*ABOUT THIS TASK:*
Each line below either holds the string "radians" or doesn't. Count those that do and give only the number.

*DATASET RECORDS:*

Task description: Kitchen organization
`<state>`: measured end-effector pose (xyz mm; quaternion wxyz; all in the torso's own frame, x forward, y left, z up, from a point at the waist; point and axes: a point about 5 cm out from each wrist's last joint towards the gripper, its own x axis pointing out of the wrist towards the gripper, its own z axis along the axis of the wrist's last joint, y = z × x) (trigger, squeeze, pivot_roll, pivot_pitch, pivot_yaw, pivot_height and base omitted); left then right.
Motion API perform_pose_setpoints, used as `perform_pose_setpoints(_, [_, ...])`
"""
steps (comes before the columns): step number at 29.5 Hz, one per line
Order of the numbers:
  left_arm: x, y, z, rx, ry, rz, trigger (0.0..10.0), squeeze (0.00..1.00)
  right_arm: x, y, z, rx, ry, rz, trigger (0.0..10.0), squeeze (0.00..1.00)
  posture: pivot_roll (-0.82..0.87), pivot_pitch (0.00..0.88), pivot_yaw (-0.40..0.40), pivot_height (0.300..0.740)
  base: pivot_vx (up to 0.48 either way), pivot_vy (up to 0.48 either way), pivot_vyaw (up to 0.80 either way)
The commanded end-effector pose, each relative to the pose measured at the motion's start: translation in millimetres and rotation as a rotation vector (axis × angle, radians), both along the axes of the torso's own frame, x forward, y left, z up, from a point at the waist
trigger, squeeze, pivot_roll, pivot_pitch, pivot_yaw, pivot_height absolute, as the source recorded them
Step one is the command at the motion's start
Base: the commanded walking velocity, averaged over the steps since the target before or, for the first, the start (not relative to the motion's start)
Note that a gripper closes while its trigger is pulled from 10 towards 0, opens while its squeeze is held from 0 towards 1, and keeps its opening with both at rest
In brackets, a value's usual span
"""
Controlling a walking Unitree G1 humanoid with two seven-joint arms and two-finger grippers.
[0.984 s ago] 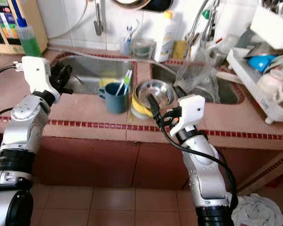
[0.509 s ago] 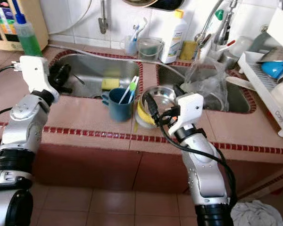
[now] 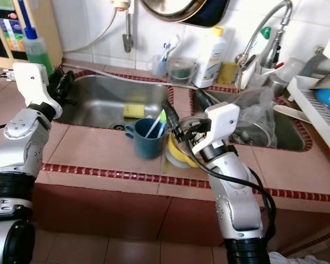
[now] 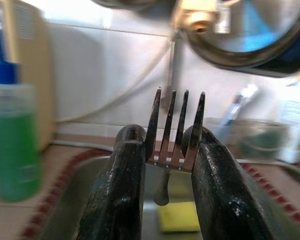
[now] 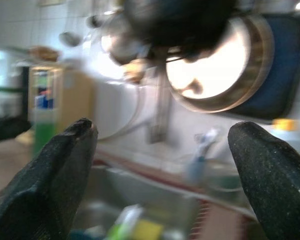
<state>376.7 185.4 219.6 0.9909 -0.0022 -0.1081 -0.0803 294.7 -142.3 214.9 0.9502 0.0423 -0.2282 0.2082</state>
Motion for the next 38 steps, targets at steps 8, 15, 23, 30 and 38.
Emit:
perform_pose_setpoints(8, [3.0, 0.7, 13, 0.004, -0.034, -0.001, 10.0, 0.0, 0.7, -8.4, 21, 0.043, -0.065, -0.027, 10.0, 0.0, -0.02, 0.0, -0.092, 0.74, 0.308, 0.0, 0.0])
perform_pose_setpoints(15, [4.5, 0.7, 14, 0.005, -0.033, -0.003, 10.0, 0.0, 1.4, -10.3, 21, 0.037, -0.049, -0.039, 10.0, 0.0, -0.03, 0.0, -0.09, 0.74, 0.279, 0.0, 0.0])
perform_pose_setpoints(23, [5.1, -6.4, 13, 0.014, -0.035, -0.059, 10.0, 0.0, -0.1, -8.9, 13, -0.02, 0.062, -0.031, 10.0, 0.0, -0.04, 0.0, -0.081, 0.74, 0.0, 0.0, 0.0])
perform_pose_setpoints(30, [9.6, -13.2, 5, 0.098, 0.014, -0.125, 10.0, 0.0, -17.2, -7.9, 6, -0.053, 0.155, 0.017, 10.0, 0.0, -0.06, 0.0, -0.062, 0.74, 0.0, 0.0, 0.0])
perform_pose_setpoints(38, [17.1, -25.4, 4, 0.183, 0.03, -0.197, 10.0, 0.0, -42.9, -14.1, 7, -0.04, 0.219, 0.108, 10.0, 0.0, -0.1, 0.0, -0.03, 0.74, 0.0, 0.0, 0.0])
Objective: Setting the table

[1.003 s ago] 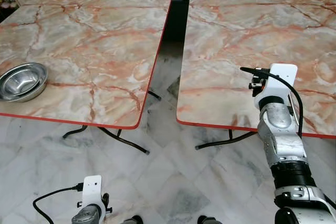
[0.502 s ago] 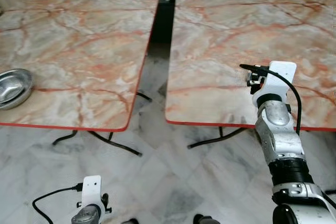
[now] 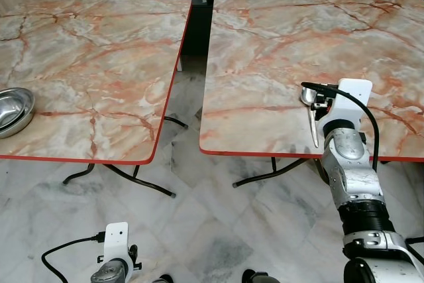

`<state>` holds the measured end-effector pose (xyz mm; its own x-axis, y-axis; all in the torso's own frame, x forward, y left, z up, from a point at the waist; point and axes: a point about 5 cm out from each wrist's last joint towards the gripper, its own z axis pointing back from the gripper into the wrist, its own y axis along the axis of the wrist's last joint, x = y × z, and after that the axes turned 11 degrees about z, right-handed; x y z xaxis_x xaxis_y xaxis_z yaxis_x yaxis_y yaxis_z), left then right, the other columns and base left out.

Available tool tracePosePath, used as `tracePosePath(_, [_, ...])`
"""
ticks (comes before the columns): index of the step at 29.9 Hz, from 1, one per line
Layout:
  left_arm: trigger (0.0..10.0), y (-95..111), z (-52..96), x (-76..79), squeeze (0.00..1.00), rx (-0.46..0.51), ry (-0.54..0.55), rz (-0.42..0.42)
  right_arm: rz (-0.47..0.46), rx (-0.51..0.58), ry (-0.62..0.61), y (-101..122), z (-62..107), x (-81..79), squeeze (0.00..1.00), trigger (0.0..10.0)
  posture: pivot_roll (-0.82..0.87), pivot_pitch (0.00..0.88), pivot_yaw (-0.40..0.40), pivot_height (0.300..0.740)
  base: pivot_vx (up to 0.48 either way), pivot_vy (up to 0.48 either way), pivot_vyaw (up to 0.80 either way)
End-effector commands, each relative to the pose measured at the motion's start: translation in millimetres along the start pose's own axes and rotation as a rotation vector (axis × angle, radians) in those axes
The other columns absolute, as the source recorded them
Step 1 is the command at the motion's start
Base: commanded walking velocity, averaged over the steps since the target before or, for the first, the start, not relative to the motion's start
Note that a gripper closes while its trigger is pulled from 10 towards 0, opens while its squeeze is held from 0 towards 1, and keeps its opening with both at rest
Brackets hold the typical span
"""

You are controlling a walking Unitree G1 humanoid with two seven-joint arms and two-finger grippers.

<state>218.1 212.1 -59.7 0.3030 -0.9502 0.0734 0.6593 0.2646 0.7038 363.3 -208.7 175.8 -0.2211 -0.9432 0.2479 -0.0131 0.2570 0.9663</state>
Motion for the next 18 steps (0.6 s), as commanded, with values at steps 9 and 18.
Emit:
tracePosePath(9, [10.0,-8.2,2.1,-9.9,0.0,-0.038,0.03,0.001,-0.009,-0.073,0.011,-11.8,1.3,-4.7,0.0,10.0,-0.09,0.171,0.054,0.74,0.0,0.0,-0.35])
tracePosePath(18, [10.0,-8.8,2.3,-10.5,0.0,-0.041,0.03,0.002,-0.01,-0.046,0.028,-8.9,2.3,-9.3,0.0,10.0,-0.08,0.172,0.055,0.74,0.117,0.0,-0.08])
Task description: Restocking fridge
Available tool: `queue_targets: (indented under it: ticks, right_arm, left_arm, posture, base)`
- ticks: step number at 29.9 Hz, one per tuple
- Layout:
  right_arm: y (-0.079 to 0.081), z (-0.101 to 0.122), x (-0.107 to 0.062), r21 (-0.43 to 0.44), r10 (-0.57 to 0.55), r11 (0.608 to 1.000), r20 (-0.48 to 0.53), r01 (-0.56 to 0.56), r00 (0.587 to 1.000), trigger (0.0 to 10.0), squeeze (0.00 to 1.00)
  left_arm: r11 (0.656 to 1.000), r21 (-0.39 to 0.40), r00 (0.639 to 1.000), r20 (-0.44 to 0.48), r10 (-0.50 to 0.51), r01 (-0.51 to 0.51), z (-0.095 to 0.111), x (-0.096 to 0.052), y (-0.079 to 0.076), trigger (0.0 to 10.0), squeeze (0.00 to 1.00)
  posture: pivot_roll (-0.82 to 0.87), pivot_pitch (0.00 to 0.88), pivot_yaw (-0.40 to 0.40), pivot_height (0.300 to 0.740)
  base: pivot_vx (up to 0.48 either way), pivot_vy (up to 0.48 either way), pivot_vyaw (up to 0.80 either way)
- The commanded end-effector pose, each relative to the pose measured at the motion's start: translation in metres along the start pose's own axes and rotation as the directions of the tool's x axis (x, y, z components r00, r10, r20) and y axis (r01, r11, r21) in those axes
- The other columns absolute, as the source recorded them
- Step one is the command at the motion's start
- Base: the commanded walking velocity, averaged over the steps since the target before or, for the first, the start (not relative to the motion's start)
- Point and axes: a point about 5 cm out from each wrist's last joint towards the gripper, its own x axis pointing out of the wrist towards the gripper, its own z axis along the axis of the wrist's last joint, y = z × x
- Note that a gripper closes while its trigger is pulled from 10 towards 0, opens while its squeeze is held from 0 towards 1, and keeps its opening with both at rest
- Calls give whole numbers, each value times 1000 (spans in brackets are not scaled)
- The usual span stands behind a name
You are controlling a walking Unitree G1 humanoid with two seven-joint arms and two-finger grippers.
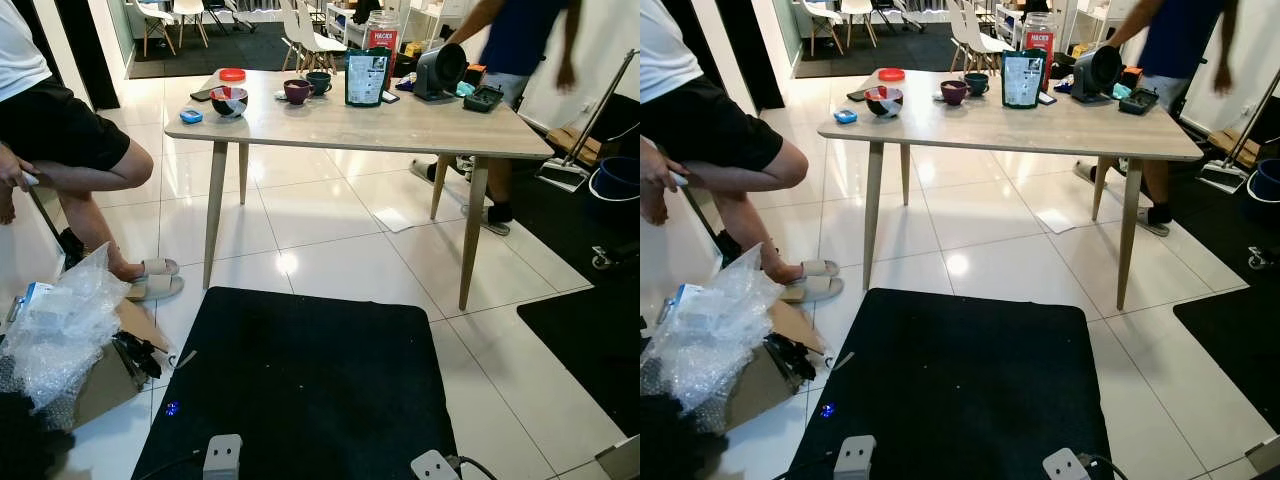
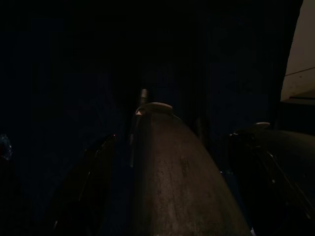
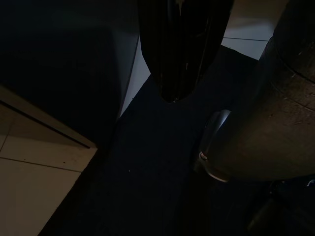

*TASK ANSWER:*
2